Step 2: Create Role for SSM Automation Runbook

You’ll also need a role that allows the EventBridge service to execute the runbook.  The role should have the AmazonSSMAutomationRole permission policy, and it should have trust relationships that allow both Events and SSM services to assume the role, like this:

{
"Version": "2012-10-17",
"Statement": [
{
"Sid": "",
"Effect": "Allow",
"Principal": {
"Service": [
"events.amazonaws.com",
"ssm.amazonaws.com"
]
},
"Action": "sts:AssumeRole"
}
]
}

Call this role SsmRunCommand.

Step 3: Create a Rule and Target to Process the Event

Next, create a Rule on the RECOVERY environment on the arpio-lifecycle-events event bus  that filters Arpio events where the recovery EC2 instances have been created during failover.

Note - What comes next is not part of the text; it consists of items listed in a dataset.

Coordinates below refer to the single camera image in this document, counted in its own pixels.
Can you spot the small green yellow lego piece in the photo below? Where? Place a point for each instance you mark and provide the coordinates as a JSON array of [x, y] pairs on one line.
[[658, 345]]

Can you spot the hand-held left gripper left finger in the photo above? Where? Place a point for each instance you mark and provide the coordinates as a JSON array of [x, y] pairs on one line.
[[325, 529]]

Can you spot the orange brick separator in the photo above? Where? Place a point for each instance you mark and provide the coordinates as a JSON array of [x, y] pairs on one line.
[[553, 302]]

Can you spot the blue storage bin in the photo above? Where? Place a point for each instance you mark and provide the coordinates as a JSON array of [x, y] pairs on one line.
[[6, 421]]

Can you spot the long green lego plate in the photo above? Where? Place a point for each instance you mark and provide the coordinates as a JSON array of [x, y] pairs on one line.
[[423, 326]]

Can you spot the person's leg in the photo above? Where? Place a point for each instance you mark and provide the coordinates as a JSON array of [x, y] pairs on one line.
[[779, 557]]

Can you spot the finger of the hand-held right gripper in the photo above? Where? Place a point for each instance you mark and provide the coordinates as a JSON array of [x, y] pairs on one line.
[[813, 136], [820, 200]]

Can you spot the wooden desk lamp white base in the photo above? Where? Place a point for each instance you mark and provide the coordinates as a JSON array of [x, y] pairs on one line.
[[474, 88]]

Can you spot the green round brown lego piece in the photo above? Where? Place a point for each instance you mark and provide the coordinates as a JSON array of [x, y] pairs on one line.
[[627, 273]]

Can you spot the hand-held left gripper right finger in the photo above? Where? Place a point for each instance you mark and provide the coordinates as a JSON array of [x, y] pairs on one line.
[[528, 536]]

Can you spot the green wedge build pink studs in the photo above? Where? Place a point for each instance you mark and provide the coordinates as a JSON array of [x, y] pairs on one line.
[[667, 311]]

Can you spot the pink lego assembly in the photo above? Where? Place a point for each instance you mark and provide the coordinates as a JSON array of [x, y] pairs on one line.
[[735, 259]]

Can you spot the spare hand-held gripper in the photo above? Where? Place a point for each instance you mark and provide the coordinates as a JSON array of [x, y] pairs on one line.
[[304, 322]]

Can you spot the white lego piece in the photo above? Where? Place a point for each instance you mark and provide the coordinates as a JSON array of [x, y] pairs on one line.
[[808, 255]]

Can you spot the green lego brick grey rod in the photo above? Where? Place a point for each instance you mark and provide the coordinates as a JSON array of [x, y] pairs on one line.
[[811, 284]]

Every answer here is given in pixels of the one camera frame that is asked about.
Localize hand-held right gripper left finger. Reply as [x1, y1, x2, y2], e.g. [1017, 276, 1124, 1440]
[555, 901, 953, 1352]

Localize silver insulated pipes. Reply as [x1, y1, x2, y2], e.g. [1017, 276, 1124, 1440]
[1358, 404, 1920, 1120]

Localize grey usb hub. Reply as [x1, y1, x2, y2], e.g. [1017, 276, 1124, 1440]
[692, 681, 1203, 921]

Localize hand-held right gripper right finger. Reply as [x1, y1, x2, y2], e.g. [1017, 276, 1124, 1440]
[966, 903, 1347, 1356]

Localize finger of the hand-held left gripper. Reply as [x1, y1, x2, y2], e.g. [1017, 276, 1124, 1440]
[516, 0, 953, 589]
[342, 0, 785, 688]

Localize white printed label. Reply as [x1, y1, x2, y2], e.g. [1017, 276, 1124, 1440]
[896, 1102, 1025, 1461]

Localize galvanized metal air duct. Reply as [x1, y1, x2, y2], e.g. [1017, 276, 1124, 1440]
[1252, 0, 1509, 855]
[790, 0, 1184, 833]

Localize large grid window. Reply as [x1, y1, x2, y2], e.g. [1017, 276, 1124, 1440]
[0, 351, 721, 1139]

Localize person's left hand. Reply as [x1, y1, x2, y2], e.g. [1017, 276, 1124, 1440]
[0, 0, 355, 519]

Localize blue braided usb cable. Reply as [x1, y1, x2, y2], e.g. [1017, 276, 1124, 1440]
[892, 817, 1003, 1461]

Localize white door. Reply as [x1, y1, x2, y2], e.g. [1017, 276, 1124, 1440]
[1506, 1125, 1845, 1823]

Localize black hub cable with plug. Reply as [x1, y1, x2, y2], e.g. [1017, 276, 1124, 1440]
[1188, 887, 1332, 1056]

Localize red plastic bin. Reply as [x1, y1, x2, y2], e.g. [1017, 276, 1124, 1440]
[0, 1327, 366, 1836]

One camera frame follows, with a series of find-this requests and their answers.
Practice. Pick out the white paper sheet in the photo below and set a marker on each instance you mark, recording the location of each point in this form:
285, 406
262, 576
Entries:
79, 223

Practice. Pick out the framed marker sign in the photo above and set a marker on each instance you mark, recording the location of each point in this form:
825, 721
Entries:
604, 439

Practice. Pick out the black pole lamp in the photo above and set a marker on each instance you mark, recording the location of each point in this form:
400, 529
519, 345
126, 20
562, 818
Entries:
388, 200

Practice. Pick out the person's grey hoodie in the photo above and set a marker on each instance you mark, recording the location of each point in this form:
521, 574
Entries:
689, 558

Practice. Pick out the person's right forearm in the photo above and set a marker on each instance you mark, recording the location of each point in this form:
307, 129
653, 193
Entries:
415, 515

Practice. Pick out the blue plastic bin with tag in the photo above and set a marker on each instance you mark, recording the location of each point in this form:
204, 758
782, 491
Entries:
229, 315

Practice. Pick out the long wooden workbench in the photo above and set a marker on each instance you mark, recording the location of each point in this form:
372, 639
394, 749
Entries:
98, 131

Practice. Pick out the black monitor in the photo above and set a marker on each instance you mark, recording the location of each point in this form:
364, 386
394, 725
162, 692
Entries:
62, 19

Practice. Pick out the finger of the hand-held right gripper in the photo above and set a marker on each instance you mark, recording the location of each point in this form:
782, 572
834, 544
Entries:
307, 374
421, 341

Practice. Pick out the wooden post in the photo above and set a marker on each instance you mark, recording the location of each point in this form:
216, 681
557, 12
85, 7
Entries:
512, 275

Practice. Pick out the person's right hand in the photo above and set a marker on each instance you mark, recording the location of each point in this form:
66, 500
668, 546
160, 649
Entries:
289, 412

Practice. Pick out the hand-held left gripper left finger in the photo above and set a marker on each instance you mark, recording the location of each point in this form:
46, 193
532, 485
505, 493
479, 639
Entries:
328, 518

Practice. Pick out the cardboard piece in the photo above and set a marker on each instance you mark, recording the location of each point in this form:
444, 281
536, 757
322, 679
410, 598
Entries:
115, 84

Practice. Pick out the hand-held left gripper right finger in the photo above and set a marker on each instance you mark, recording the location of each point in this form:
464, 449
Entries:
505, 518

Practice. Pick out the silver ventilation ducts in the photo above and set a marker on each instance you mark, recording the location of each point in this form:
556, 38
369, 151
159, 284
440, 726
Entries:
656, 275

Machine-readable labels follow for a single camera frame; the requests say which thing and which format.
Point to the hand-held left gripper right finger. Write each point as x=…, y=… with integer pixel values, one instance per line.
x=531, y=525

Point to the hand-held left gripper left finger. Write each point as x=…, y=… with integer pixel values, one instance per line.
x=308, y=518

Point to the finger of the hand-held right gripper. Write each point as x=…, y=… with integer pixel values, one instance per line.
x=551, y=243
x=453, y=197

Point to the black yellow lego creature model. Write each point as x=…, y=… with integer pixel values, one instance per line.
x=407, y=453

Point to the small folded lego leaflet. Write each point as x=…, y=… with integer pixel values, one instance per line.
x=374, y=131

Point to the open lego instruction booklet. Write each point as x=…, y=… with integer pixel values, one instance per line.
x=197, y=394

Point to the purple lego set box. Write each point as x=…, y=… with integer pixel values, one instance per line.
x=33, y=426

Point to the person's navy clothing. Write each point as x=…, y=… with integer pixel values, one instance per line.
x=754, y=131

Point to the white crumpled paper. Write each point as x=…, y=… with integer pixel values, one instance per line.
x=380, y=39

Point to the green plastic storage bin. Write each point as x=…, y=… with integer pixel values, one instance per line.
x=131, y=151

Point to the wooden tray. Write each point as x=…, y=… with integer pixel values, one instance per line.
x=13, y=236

  • Go to Amazon EventBridge → Rules and select the arpio-lifecycle-events event bus.  
  • Choose “Create rule”
  • Enter a name and description for the Rule that makes sens to you, and make sure Rule Type “Rule with an event pattern” is selected.   Click Next.
  • For Event Source, choose “Other”
  • Leave the optional Sample event area alone.
  • For Create method, select “Custom pattern (JSON editor)” and enter the following pattern for the Event pattern:
{
"source": [
"io.arpio"
],
"detail-type": [
"ArpioResourceUpsert"
],
"detail": {
"resource-type": [
"AWS::EC2::Instance"
],
"restore-phase": [
"failover"
]
}
}

This pattern selects Arpio events for EC2 instance creation (upsert) during the failover phase.  

  • Click “Next” and create a Target for the rule.  
  • Leave “AWS” as the target type, and select “Systems Manager Automation” as the target
  • Select the automation runbook you created in above.
  • Switch “Configure automation parameters” to “Input Transformer”
  • Set the input path to extract the recovery EC2 instance ID from the Arpio message:
{
"instance": "$.detail.recovery-resource-id"
}
  • Then set the input template to convert the extracted EC2 instance ID into arguments to the Automation runbook:
{"InstanceId": [<instance>]}
  • Finally, set the execution role option to “Use existing Role”, and select the “SsmRunCommand” role you created earlier.

Your system is now ready to run a script as soon as Arpio replicates EC2 instances in your recovery environment.  If you log onto the EC2 instance shortly after it’s been created by Arpio, you should see a file named /tmp/hello.txt created.  Inside the file, there should be a line with text “Hello at time” and a recent timestamp.